Azmi has since pleaded not guilty to the charge and the case has proceeded to the court.

Soon after, MalaysiaKini online news portal reporter Susan Loone was also charged under the Sedition Act.

She was charged in relation to her report in the online news portal relating to the PPS (Pasukan Peronda Sukarelawan) arrests in Penang last week.

Susan was interrogated by the Penang police before she was released on bail although it is unclear how she was perceived to have committed an offence under the Sedition Act.

Following this, the National Union of Journalists (NUJ) president, Chin Sung Chew had condemned the arrest and demanded that the police should issue an apology to her and her family.

“Even though the police have the right to question anyone through complaints made by certain NGOs, we however strongly feel that the Sedition Act had been wrongly applied in Loone’s case and that the police should issue an apology to her for the trauma and inconveniences caused to her and her family," he had said in a public statement.

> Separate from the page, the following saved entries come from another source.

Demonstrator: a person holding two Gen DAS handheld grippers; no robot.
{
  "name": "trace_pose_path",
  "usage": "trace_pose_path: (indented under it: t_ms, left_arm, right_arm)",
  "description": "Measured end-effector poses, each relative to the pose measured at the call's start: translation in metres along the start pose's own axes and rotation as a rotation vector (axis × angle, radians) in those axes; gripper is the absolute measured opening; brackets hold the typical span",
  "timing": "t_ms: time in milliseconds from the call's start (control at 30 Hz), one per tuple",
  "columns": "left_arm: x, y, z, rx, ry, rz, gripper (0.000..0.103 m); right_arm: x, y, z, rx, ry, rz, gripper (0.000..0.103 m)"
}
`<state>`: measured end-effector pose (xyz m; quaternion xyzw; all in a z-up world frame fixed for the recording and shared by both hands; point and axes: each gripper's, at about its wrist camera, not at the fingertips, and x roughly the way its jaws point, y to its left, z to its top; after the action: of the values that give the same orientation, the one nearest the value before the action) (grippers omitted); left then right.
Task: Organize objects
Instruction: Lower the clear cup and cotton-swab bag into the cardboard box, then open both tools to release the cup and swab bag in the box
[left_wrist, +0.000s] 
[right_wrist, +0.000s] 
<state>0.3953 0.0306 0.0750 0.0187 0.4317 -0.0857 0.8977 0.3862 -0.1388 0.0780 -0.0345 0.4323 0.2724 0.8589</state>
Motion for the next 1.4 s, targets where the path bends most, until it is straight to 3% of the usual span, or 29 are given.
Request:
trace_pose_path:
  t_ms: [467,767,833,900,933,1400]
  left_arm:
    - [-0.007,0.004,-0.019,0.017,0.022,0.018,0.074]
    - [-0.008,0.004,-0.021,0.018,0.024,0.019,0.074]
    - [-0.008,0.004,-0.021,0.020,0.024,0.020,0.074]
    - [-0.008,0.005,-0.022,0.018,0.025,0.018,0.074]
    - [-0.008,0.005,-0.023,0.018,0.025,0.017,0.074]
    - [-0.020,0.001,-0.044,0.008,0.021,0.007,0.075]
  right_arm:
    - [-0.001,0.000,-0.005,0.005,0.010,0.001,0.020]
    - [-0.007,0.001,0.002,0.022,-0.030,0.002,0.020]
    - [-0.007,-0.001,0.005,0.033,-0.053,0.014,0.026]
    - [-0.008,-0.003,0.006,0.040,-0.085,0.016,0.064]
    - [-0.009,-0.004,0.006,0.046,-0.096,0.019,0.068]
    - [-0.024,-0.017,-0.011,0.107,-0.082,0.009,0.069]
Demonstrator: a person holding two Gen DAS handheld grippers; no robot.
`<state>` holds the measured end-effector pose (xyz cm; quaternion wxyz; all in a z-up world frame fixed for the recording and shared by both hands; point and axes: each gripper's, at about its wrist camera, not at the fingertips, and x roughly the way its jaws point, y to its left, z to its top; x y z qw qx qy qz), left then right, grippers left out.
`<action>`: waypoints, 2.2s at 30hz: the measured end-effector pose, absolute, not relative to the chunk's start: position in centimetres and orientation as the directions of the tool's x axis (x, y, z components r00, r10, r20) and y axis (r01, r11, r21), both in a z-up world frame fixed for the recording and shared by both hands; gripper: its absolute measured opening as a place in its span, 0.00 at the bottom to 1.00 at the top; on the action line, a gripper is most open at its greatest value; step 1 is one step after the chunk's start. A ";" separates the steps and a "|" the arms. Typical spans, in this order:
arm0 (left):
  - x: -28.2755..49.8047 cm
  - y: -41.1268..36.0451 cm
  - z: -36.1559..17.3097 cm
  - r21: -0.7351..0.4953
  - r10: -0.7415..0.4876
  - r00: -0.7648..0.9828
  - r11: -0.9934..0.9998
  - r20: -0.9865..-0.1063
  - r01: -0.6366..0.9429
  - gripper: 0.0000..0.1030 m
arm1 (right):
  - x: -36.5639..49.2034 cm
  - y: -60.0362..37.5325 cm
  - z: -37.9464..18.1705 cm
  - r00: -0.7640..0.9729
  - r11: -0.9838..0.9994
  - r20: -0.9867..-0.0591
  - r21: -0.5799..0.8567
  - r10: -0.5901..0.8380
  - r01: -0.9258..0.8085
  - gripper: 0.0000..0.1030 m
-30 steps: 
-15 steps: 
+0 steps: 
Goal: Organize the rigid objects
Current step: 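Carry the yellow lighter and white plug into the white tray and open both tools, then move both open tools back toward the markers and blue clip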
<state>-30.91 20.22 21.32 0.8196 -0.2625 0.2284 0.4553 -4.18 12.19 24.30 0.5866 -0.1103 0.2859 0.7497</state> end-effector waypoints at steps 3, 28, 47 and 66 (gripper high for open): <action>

So, Do We Really Need The Sedition Act?

According to UMNO's official online portal, the prime minister is quoted as urging the public to not doubt the intentions of the National Harmony Bill which aims to be more relevant than the existing Sedition Act.

In view of this statement, all Malaysian citizens can feel confident in the prime minister's view that the Sedition Act is lacking in relevance to our society today.

The Attorney-General Chambers of Malaysia is the lead agency tasked with assessing the legal framework of the National Harmony Bill.

The basic aims of the proposed National Harmony Bill is to allow room for the public to voice their opinions and give constructive criticism but to do so within a legal framework that sets conditions to prevent hate crimes.

With the government's assurance to ensure that the proposed new bill will balance the need to guarantee the freedom of expression and at the same time have proper provisions for legal action against those who use sensitive issues to undermine national solidarity, Malaysians should not doubt harbour doubts about the implementation of the National Harmony Bill.

As Malaysian citizens, shouldn’t we support any effort that moves us closer toward national unity as we strive towards the aspirations of 1Malaysia?

Will Najib really walk the talk on the National Harmony Bill or is it all just a political ploy to win votes?

Going forward, all of us need to look within ourselves for the answer.